The environmental physiology of habitat preference in newts, as well as differences between the five-day and short (less than one-day) training protocols, suggests that the polarity of newt y-axis orientation may be influenced by a hormonally induced physiological state. Habitat preference in adult newts is influenced by the hormones thyroxin and prolactin (Tassava and Kuenzli, 1979; Dent, 1985; Moriya and Dent, 1986). Preference for a terrestrial habitat (so-called land drive) results from an increase in thyroxin and a corresponding decrease in prolactin. “Water drive” results from an increase in prolactin and a complementary decrease in thyroxin. Besides the difference in training time, conspecific density and food availability, both of which can influence thyroxin levels in amphibians (Denver, 1997a, 1997b), differed between the five-day and short (less than one-day) training experiments. In five-day experiments (Phillips, 1986a, 1987; Phillips and Borland, 1992), approximately 60 newts were in each training tank, whereas only 30–45 newts were in each tank for the short training experiments. In addition, during both training periods, newts were not fed. Five days of food deprivation in conjunction with a high density of conspecifics may have caused an increase in thyroxin and promoted land drive (Phillips, 1986a; Phillips and Borland, 1992, 1994). Short training (and hence a shorter time of food deprivation), combined with the lower conspecific density, may not have been sufficient to elicit the hormonal changes resulting in land drive in all the newts. A mix of newts in land drive and water drive condition would result in a bimodal distribution, with some newts oriented toward shore and others toward deep water.

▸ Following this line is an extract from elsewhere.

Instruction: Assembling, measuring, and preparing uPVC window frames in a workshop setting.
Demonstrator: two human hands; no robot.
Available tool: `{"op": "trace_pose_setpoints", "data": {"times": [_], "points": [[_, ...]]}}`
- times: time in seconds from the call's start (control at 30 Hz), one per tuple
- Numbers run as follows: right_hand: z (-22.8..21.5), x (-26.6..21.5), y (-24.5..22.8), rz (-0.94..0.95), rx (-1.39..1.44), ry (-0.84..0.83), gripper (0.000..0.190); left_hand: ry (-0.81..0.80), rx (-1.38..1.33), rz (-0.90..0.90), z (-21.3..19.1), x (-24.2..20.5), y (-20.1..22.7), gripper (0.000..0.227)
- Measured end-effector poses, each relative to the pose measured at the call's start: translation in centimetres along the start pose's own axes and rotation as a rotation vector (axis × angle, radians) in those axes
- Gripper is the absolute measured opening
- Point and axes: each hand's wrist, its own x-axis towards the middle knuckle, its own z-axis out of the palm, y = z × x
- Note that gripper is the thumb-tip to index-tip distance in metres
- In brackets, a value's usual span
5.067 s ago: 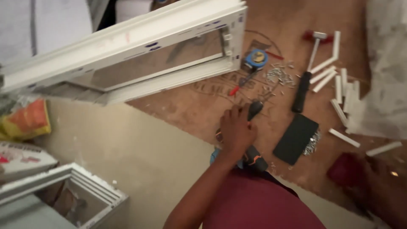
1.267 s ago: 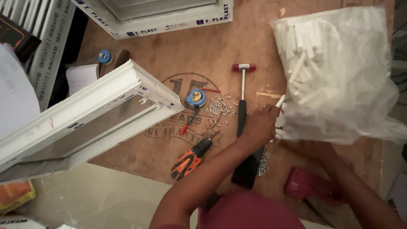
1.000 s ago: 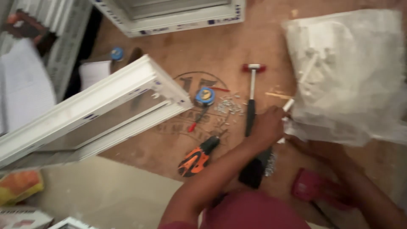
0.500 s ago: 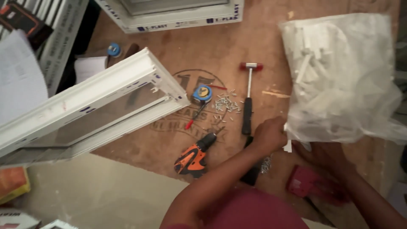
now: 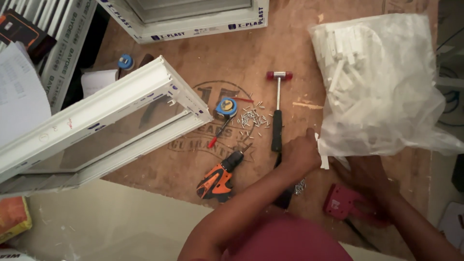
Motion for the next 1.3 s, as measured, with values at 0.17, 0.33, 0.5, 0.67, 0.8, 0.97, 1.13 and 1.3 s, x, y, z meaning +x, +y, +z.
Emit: {"op": "trace_pose_setpoints", "data": {"times": [0.17,0.33,0.5,0.67,0.8,0.97,1.13,1.3], "points": [[-0.6,-0.1,0.2,0.009,-0.020,0.003,0.046,-0.089,0.033,-0.042,0.1,-0.3,1.0,0.050],[-1.7,-0.7,-0.8,-0.091,-0.046,0.106,0.046,-0.095,-0.026,-0.014,1.6,-0.2,0.6,0.055],[-1.8,-0.8,-1.0,0.012,-0.129,0.100,0.064,-0.148,-0.119,-0.049,0.3,0.1,1.7,0.080],[1.8,-1.5,0.0,0.415,-0.256,-0.202,0.111,-0.065,-0.130,-0.033,3.0,2.1,0.0,0.091],[4.4,-2.0,0.1,0.417,-0.317,-0.120,0.112,-0.155,-0.238,-0.089,1.2,1.9,1.3,0.067],[4.6,-2.6,1.0,0.363,-0.287,-0.073,0.093,-0.160,-0.181,-0.101,0.9,2.4,1.7,0.059],[4.4,-3.0,4.0,0.129,-0.324,0.050,0.082,-0.131,-0.063,-0.036,1.2,2.2,1.7,0.052],[0.8,-1.5,1.0,0.104,-0.255,0.091,0.071,-0.023,-0.182,0.080,2.4,2.5,0.4,0.044]]}}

Experiments in which thyroxin or prolactin is administered to newts prior to training may provide evidence which would support or refute the “hormonal hypothesis” for bimodality (but see Adler and Taylor, 1980). If hormonal treatment were to have no effect on the polarity of newt y-axis orientation, it would suggest that, after less than one day of training, newts are unable to distinguish the direction of shore along the y-axis using only magnetic cues (i.e., supporting a learning basis for the bimodality of the newts' response).